Kathleen Divine agreed to pay the credit card bill for the things she needed to charge. Now she has decided to not pay her bill even though she knows it is her responsibility. I am tired of my phone ringing at 8am, 8:30am, 3pm, 3:30pm and the last call is around 4:24pm because the bank is calling from back east. I am exhausted emotionally, physically and mentally drained. I truly am at the end of my rope. I have nothing left to give to Kathleen Divine. I know she wants me dead. I ended up in the hospital in June from the stress. If you want me dead so bad then call Derek he is still trying to kill me. He is a fugitive so he could be outside my door any time he feels like it. Why do the evil people think that they can do anything they want to others and not have any consequences for their actions? I am so tired of people fucking me over and trying to use me.

If you aren't my friend then you are an acquaintance. You should be able to tell if you're my friend or not. When was the last time you called me to say hello? When was the last time we just hung out? When was the last time we went out? When was the last time we had girl talk? When was the last time we did anything? If you have to think about it then you know where we stand. Life is too short to have fake friends. I have no idea why I had a fake friend like Kathleen Divine for so long. If you let Kathleen tell the story I am the bad guy. I used her to get in for free to her Lounge that smells like piss, beer and sweaty ass topped off with the rank smell of the free chili and nacho cheese. Nothing worse than talking to someone with nacho breath. I used her to be in the entourage, lol. I used her for the lifestyle, lol. Blah blah blahhhhhhhhhhhhhhhh.

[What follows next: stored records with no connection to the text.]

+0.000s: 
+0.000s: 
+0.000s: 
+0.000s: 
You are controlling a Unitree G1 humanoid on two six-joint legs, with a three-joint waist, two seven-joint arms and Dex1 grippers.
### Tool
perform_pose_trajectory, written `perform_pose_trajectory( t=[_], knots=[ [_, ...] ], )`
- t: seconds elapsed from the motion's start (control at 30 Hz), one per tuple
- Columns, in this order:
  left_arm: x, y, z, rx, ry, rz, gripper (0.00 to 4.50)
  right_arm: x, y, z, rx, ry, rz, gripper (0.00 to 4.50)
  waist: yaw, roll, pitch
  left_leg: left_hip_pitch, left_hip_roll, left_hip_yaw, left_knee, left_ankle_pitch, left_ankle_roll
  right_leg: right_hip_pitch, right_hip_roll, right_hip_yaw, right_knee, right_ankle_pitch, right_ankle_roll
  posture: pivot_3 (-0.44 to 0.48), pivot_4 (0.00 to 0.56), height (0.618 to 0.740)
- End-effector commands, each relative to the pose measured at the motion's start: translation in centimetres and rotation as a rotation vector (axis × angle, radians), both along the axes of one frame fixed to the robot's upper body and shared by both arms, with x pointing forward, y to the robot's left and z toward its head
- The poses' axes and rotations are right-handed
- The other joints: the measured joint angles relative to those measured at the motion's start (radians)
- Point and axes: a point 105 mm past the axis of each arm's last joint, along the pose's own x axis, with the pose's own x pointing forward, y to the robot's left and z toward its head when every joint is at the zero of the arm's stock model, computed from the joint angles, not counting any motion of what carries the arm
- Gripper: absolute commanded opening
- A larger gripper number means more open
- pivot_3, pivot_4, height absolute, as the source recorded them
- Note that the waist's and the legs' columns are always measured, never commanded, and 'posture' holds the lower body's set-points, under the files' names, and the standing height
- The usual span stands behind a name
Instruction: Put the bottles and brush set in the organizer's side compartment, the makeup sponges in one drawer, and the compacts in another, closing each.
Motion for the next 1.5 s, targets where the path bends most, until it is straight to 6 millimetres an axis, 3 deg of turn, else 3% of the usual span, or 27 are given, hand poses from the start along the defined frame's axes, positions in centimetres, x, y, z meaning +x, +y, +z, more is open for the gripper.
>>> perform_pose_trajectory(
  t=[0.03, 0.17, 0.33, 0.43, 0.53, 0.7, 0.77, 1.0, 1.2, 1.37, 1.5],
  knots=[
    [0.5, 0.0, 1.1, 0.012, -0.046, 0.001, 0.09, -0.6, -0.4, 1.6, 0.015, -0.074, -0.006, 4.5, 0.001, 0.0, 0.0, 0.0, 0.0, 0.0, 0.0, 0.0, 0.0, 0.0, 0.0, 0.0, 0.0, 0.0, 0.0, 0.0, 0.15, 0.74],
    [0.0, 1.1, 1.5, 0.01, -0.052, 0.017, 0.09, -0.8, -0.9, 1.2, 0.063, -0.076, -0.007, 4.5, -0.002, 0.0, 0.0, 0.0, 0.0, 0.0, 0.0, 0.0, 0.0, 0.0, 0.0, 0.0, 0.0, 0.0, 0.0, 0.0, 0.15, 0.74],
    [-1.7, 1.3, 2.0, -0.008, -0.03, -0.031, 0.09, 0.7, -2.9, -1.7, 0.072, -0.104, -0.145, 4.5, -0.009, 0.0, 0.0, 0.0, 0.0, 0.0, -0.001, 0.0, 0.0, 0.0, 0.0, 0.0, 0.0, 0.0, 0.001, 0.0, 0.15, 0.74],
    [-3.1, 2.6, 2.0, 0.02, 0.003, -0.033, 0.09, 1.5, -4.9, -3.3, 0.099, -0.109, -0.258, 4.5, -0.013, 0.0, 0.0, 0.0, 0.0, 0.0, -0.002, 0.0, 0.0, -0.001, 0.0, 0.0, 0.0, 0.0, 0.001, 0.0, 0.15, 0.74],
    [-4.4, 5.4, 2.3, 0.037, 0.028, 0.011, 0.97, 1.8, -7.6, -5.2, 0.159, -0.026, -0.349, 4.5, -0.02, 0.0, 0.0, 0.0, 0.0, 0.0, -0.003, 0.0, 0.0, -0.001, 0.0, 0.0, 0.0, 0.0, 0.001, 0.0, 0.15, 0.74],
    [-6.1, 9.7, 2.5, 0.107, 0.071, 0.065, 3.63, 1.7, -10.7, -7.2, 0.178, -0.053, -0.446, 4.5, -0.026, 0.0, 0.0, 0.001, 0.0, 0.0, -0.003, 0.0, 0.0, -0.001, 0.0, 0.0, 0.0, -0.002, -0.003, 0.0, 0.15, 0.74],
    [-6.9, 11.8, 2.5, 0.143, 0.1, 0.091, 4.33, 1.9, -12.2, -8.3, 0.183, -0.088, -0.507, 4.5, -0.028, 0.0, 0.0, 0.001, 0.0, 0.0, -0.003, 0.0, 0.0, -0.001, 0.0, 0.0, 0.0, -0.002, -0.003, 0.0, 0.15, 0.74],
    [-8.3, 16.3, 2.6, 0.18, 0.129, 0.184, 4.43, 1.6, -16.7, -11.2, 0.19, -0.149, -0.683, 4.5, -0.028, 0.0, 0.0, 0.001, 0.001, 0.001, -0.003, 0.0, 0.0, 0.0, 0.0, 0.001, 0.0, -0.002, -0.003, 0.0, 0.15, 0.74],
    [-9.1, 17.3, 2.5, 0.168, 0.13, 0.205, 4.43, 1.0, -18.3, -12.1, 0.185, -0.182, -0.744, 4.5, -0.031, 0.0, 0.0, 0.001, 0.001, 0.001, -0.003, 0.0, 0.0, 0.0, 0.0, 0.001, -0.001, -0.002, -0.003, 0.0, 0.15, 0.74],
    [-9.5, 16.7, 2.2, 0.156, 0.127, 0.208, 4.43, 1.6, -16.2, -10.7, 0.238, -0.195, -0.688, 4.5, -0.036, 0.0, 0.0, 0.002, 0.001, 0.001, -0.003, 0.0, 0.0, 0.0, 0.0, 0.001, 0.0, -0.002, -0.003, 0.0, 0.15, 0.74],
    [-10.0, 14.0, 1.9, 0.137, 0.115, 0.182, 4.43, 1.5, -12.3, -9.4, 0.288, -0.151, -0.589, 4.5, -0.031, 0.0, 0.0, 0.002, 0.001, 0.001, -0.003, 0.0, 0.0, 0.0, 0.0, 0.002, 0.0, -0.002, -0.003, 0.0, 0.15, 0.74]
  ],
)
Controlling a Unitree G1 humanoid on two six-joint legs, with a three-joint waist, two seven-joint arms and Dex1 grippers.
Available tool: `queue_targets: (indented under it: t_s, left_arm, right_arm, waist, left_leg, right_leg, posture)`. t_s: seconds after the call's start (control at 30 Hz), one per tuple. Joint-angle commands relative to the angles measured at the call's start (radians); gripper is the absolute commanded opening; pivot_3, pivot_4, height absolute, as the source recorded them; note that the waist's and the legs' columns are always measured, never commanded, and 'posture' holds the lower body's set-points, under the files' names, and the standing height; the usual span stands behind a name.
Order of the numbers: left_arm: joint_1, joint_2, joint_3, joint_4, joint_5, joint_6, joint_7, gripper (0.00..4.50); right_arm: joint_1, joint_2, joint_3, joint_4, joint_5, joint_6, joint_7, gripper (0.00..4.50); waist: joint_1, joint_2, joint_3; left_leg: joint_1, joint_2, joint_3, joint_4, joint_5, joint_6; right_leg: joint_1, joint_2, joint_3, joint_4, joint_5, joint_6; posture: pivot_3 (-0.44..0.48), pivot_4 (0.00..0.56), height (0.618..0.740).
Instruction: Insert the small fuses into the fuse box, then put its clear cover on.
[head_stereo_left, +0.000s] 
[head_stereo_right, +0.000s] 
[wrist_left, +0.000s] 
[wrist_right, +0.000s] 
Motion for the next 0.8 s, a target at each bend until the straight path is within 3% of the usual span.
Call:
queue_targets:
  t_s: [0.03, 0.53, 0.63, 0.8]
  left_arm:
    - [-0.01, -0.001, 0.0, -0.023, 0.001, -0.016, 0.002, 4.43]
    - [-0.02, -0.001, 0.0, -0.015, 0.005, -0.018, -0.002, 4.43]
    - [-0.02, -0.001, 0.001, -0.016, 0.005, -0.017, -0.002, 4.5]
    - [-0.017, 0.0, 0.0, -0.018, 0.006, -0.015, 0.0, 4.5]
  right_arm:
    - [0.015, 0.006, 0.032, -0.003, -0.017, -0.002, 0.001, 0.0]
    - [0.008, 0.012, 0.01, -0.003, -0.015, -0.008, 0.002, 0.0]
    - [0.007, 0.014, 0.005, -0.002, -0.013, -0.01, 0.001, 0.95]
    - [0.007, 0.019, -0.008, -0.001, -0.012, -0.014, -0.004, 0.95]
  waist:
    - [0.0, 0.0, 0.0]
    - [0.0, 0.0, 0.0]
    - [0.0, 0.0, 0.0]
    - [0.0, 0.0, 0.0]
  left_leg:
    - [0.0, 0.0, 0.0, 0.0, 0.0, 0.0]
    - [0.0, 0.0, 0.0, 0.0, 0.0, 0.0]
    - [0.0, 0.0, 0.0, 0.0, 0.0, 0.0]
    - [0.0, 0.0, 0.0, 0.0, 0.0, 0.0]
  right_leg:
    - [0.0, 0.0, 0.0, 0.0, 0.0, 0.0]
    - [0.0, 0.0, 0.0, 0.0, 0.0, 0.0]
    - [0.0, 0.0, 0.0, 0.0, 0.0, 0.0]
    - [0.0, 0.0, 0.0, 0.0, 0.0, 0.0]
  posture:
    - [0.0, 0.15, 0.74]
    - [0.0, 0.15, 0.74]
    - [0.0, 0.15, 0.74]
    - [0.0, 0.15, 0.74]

The lifestyle part makes me laugh out loud so hard you have no idea. If that so called lifestyle is ending up living in a senior mobile home community around the corner from my parents then I will keep my lifestyle. At least with my lifestyle I have a foundation and no one can pick up my house and drive it away. Frustrated, livid pissed and just done is as close as I can express to you all how I am feeling at the moment. I just want the drama to end. When random people come up to me and say they love my Blog then I know I am doing something right. These people are also sharing their horror stories with me on what Kathleen Divine did to them. Most of them had things happen to them that even shocked me. Things that I would not have believed if I was still her friend. Do you ever really know someone?  

Everyone has two sides and I make my two sides really clear. I am black and white. I don’t like gray areas, those are just an excuse for bullshit. Stick to the facts is how I like to live. Kathleen Divine I have given you every chance to fix this. What happens next is all on you. You know it really is a good idea that the credit card companies record all of their calls to customer service and the collections department. 
MoMo Out!

This photo was taken in 2004. As you can see she had to check out the competition. The other ass looks better than yours Kathleen so get over yourself. The fans on my old BBW site said so hahahaha.